_Work item:_
Each line of the data below that includes the string "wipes" must be copied.

[Stored dataset items]
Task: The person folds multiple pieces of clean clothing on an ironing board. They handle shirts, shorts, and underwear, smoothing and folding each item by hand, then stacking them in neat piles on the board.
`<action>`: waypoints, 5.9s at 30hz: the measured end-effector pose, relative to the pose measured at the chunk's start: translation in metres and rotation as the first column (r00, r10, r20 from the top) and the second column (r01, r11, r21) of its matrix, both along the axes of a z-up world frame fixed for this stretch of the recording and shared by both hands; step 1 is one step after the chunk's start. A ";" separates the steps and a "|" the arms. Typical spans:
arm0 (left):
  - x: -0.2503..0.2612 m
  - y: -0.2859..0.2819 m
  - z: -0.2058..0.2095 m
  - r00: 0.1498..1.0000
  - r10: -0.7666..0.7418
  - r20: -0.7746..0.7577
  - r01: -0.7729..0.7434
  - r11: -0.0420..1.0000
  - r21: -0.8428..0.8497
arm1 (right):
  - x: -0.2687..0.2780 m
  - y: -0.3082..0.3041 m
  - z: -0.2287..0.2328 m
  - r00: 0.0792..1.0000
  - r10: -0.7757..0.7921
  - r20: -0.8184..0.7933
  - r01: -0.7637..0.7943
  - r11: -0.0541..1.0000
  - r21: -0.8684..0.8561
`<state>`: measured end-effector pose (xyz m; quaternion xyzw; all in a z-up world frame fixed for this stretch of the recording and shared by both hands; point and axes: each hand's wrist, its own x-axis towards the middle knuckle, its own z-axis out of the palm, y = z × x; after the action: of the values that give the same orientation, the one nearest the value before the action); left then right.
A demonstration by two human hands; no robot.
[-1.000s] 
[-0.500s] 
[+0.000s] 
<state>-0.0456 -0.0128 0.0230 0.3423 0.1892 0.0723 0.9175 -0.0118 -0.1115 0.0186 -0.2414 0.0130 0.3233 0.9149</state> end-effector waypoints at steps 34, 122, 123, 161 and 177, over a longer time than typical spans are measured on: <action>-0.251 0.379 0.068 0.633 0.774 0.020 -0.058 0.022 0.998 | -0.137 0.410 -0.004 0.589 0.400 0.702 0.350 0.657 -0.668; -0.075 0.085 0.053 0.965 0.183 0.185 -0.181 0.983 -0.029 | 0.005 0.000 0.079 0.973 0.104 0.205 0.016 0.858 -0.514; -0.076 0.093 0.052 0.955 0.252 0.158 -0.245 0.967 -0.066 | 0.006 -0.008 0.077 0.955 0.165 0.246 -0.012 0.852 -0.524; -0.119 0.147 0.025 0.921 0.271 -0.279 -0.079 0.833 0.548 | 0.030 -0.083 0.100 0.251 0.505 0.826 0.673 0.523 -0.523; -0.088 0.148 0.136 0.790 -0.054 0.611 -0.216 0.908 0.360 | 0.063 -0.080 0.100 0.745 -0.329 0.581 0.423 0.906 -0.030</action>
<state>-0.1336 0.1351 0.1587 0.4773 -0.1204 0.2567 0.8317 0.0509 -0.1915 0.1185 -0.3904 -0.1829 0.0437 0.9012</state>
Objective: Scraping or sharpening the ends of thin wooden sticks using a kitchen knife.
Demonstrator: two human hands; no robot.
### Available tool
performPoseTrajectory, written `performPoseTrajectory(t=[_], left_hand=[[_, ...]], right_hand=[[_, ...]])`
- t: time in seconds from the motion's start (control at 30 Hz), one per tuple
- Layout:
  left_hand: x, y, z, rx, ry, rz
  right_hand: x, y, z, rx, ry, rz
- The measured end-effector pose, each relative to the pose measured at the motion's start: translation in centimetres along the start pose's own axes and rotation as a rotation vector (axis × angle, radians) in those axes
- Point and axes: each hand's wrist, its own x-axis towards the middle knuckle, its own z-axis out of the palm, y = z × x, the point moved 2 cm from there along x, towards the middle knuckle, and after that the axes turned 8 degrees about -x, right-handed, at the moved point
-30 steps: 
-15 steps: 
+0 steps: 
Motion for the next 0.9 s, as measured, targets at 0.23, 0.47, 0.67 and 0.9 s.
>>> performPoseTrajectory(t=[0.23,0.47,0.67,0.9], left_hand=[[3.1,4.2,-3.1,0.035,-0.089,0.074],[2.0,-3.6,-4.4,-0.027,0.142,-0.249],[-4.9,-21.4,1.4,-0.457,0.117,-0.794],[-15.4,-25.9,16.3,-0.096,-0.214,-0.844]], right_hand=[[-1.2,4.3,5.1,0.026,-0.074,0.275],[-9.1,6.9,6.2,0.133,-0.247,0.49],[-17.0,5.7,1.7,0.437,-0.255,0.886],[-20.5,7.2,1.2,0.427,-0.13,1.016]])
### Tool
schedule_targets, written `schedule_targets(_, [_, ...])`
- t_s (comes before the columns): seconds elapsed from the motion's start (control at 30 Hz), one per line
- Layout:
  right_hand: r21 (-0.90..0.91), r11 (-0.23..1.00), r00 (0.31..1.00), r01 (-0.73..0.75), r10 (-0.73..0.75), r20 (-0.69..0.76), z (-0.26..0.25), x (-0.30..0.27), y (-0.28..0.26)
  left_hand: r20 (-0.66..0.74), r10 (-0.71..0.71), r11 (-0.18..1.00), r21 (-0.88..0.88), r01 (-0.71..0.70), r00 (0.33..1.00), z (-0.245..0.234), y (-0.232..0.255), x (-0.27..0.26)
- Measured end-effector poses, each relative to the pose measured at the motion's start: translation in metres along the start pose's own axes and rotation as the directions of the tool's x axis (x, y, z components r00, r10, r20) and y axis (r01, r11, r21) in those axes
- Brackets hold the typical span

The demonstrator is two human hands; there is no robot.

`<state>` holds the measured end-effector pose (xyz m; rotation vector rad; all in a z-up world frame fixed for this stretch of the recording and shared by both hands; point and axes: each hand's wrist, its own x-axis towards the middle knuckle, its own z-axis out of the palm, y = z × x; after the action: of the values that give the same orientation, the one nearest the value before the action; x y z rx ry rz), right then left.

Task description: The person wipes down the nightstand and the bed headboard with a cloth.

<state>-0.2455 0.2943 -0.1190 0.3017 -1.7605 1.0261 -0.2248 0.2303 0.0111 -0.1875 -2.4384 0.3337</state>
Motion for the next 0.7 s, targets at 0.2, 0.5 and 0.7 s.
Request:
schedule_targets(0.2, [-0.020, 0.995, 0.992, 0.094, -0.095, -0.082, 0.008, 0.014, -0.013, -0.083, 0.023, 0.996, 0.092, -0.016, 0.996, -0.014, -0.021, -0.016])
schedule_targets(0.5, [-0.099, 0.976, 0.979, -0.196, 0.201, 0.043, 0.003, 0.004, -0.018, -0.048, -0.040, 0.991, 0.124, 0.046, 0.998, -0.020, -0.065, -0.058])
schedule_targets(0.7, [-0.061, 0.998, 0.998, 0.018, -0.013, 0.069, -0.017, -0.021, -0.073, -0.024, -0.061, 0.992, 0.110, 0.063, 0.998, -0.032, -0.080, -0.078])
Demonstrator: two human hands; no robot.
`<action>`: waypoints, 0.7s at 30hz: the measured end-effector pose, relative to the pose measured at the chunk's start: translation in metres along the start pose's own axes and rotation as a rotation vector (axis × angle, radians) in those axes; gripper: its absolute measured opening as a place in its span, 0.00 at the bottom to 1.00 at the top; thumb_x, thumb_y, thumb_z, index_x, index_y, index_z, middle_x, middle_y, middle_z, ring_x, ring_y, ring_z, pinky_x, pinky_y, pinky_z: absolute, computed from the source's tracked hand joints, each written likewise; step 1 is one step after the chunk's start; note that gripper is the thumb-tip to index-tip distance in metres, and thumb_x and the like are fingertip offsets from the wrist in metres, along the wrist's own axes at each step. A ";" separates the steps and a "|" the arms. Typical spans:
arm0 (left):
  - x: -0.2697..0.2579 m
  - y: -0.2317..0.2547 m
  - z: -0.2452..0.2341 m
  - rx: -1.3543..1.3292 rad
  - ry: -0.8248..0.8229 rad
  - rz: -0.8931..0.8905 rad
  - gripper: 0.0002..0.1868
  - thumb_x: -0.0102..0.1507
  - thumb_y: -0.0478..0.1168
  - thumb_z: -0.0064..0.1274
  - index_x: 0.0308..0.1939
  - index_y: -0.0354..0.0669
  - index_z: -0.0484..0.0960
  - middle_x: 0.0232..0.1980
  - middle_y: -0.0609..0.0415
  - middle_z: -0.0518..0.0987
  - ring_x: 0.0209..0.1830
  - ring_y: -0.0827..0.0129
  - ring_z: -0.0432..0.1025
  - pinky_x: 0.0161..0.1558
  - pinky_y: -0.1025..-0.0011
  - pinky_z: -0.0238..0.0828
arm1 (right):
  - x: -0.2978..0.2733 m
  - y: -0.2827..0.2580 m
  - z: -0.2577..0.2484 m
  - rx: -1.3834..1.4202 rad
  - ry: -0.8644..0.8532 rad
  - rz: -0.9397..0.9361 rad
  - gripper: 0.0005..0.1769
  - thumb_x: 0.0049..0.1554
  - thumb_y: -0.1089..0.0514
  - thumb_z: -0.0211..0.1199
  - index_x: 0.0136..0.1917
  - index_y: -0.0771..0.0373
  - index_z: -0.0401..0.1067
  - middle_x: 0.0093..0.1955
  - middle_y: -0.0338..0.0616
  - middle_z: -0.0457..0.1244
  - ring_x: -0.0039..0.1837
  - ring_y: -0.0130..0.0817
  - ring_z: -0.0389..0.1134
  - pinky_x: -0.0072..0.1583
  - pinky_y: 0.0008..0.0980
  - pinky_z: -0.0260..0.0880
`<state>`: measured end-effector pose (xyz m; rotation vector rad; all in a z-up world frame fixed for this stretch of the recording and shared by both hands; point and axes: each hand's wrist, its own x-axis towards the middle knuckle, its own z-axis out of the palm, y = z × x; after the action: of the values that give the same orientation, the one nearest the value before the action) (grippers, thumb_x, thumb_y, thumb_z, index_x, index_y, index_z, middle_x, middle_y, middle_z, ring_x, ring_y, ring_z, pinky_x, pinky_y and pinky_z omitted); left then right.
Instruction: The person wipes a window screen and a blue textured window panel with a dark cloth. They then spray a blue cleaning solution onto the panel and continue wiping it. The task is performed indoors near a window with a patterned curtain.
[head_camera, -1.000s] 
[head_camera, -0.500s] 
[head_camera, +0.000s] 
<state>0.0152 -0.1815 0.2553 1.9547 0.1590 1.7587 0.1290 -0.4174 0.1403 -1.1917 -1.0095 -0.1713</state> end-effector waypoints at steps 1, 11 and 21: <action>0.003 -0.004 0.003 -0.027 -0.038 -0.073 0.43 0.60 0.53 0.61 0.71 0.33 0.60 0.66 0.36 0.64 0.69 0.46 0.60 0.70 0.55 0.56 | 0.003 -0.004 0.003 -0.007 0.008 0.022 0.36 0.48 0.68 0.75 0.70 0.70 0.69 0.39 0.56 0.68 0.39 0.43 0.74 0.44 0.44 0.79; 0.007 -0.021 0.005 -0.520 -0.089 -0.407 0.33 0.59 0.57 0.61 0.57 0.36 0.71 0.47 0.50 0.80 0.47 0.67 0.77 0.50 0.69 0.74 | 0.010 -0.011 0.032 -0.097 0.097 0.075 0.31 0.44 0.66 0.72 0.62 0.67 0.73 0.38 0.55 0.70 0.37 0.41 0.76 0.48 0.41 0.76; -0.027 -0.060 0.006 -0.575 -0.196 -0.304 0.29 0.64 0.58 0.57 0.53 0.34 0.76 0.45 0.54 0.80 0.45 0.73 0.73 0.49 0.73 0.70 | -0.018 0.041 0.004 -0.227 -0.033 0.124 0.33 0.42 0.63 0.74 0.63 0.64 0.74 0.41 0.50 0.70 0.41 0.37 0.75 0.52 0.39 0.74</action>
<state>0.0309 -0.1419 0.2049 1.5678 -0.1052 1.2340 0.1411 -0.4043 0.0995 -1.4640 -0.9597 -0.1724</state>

_Task output:_
Task description: The person wipes down the nightstand and the bed headboard with a cloth.
Instruction: The person wipes a window screen and a blue textured window panel with a dark cloth. They then spray a blue cleaning solution onto the panel and continue wiping it. The task is performed indoors near a window with a patterned curtain.

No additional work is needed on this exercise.